Soup beans, cornbread, and cider are on the minds of all three partners today as the #CropsInColor team makes plans to continue the multi-year, multi-country campaign. Through this one-of-a-kind project, the Crop Trust will highlight the roles that 10 food crops play in countries around the world – and will celebrate their local variations through photography, video, and stories.

#CropsInColor, began in Latin America in 2015, and has grown in reach with each chapter as the #CropsInColor team finds more ways to tell and share stories of agricultural biodiversity and food cultures in action. Each chapter is guided by active partnerships at every stage of the journey, so it is particularly exciting to welcome two new partners with closely aligned interests that can amplify the collective impact of #CropsInColor.

The Oak Spring Garden Foundation (OSGF) joins lead sponsor Corteva Agriscience in supporting #CropsInColor.

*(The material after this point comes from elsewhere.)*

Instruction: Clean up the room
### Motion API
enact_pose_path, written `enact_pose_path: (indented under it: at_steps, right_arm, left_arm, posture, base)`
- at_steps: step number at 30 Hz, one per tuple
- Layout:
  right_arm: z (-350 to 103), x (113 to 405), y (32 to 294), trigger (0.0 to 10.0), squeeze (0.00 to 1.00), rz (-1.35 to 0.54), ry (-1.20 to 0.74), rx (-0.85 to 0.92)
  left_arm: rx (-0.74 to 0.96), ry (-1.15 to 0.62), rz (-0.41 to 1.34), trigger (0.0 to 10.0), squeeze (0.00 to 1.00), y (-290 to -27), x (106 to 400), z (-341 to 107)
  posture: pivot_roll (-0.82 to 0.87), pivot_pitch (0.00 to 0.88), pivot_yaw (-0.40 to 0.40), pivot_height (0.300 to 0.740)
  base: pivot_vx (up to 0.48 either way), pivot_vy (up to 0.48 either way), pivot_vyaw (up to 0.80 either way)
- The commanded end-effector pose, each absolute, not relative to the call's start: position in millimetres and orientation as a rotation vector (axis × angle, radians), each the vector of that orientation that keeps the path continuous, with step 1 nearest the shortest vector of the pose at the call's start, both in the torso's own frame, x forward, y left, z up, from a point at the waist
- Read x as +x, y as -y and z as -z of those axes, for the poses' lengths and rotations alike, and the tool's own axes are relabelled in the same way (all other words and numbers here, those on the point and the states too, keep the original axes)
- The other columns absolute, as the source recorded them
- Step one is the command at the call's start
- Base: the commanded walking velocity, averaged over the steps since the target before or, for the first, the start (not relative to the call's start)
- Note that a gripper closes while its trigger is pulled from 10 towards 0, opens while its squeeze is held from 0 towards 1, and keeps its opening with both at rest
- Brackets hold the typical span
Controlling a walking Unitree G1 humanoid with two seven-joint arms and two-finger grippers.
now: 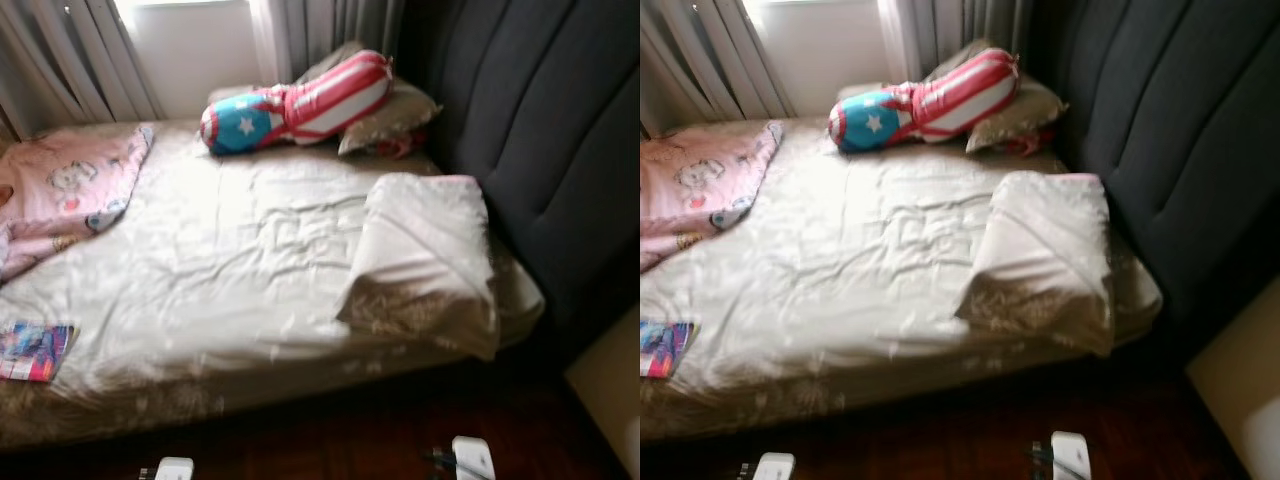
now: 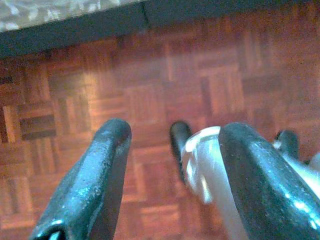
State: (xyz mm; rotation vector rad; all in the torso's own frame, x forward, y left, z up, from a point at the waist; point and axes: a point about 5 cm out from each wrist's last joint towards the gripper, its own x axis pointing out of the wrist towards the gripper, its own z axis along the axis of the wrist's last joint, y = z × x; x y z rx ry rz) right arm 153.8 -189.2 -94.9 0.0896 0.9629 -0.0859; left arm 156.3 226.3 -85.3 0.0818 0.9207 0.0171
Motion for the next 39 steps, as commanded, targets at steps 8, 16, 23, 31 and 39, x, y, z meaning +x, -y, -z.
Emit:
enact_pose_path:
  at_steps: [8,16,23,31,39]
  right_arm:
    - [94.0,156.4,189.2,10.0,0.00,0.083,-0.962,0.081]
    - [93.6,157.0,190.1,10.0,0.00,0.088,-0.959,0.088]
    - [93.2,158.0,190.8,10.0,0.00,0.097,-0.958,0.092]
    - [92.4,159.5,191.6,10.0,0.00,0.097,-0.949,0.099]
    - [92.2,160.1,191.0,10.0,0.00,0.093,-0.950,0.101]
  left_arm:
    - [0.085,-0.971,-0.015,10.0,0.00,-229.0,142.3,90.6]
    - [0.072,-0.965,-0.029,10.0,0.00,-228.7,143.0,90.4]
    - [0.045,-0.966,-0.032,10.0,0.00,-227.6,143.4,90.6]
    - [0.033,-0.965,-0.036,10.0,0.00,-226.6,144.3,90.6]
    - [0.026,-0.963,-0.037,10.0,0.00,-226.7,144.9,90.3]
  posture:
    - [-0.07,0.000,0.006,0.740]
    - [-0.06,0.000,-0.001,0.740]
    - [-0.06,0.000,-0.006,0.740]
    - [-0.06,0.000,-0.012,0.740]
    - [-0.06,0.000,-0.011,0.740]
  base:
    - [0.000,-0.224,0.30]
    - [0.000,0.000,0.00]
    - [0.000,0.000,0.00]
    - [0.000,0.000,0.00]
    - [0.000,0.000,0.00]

OSGF works to encourage world-class scholarship, artistic creativity, fresh thinking and bold action on the history and future of plants, including the art and culture of plants, gardens, and landscapes.

Along with OSGF, Food Tank joins the #CropsInColor campaign as its official media partner. Food Tank, the think tank for food, is a nonprofit focused on building a global community for safe, healthy, nourished eaters. And over the next three years, Food Tank will be developing stories around the crops, cuisines, and cultural traditions that #CropsInColor encounters.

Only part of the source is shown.